J’avais lu le chiffre, mais je le retrouve, obsédant ! Cinquante et un millions ! Oui, il y a en ce moment cinquante et un millions de personnes qui errent sur les routes, chassées de leurs pays, d’abord par la guerre. Les principaux pays concernés : d’abord la Syrie, qui compte neuf millions de déracinés, dont 2,5 qui ont quitté le territoire national. Mais il ne faudrait pas oublier l’Afghanistan avec 2,6 millions de réfugiés. Je dois ces données à Sylvie Kauffmann dans une chronique du Monde, qui voudrait rappeler l’Union européenne à ses responsabilités. Parce qu’elle est, dit-elle, « havre de l’État de droit ». Oui, bien sûr ! Mais économiquement, ce havre ne se porte pas si bien, puisqu’on qualifie aujourd’hui l’Europe de lanterne rouge pour le taux de croissance mondial. Et on sait que les gouvernements, à l’écoute de leurs opinions publiques, sont des plus réticents à la perspective de toute extension de l’immigration étrangère.
Il y a là une sorte de crève-cœur. Michel Rocard, dans une formule ultra célèbre, avait déclaré que la France ne pouvait accueillir toute la misère du monde. Mais cette misère, avant d’être matérielle, trouve son origine dans la déstabilisation politique dont les causes sont repérables. On mesure aujourd’hui la grande illusion – Malraux parlait en son temps d’illusion lyrique – qui a entouré ce qu’on a appelé la naissance du Printemps arabe. Partout, la somme des malheurs s’est accrue, là où on croyait voir naître une révolution rédemptrice. Un exemple : la Libye, qui est devenue l’autoroute absolument incontrôlable du déferlement d’immenses cohortes africaines.
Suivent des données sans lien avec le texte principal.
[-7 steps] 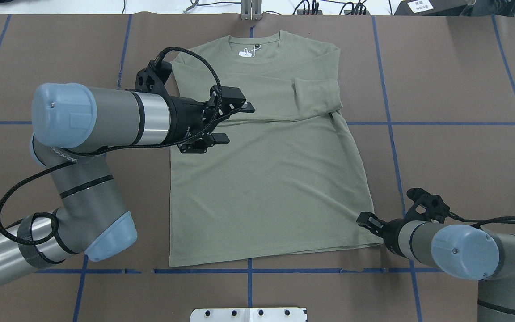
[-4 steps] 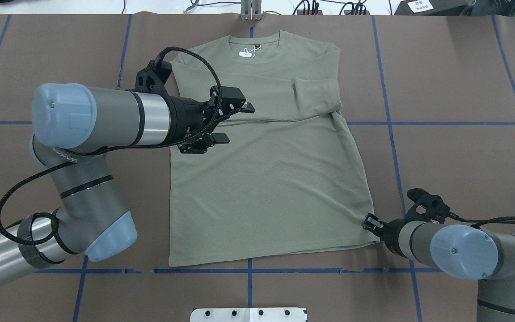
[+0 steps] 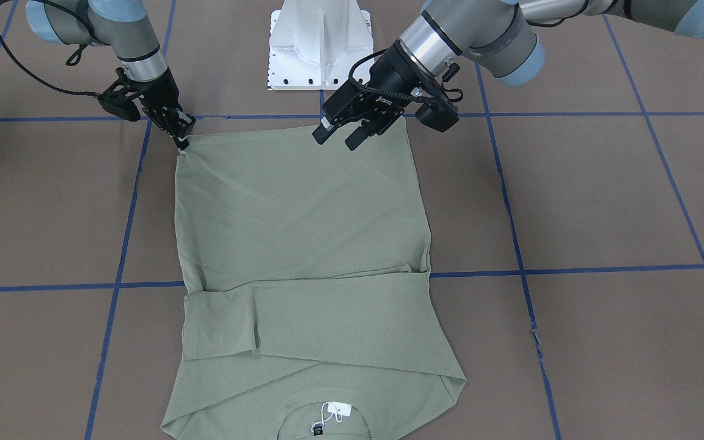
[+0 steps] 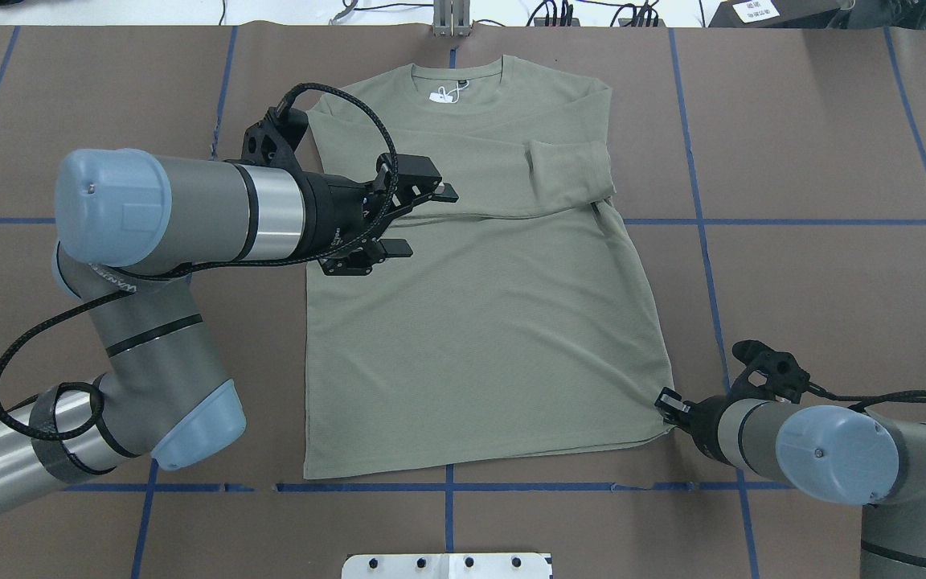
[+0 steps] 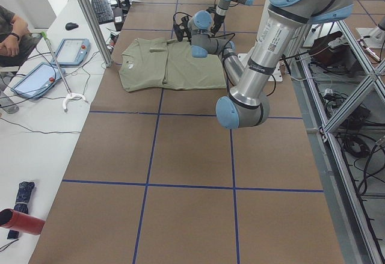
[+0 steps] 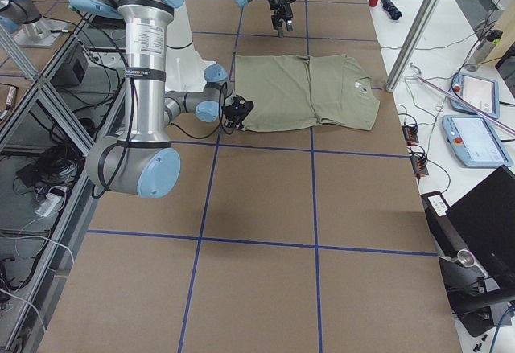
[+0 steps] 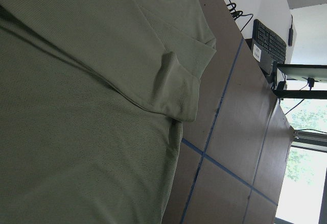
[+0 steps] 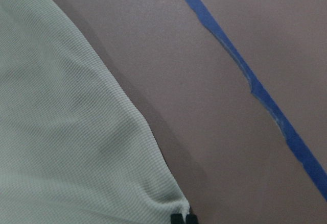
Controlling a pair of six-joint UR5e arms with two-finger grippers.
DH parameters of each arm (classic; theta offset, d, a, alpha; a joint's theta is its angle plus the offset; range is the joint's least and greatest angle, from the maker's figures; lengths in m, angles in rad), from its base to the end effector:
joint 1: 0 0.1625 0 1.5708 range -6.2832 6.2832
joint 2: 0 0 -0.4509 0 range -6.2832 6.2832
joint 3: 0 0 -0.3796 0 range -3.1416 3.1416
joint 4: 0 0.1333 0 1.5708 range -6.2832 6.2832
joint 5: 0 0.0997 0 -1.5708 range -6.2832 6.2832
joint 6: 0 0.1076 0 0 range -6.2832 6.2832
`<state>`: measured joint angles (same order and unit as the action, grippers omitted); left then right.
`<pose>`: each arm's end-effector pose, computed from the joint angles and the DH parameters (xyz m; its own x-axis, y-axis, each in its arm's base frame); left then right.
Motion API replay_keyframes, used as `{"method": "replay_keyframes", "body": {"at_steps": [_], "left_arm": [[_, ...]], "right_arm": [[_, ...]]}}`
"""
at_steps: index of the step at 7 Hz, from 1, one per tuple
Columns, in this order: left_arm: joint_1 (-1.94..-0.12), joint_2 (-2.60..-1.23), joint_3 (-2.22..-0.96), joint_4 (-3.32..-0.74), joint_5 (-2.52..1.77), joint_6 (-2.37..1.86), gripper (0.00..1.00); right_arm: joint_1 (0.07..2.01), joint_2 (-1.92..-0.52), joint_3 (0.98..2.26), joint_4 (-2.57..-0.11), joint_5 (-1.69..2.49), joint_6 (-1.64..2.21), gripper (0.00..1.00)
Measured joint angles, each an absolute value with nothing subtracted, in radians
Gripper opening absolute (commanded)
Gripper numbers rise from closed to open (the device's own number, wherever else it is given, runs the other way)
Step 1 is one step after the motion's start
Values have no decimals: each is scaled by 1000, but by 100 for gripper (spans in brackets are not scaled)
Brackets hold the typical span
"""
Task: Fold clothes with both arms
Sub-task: 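Grasp the hem corners nearest the robot with both grippers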
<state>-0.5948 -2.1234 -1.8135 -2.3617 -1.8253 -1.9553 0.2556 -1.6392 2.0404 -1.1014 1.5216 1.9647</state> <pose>0.4416 -0.4270 0.1739 -0.1370 -0.3456 -0.9283 0.3046 0.8771 -0.3715 -0.4149 -0.2517 0.4571 0.4648 0.5177 0.7183 -0.5061 0.8210 -0.2642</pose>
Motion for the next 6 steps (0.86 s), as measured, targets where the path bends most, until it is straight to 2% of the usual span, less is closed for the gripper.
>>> {"method": "replay_keyframes", "body": {"at_steps": [2,4,6], "left_arm": [[-574,-2062,-1873,-2326,-1823,-1962,93],[-448,-2014,-2010,-2038,-1746,-1965,92],[-279,-1943,-2090,-1838,-1602,-1969,90]], "right_arm": [[223,-1692,2108,-1101,1523,1966,0],[186,-1732,2155,-1101,1524,1968,0],[166,-1756,2166,-1101,1525,1970,0]]}}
Je n’ai aucune envie de donner des leçons de morale à quiconque. Les problèmes sont trop démesurés. Mais on récolte tout de même les fruits amers d’initiatives qui se sont révélées désastreuses. Et puisque l’Europe est directement touchée par ces déplacements de population, il faudrait peut-être qu’elle parvienne à définir une politique concertée, à la fois devant l’afflux des réfugiés, mais aussi pour penser la question à l’échelon mondial, avec les interlocuteurs les mieux disposés.
Chronique lue sur Radio Notre-Dame le 24 juin 2014.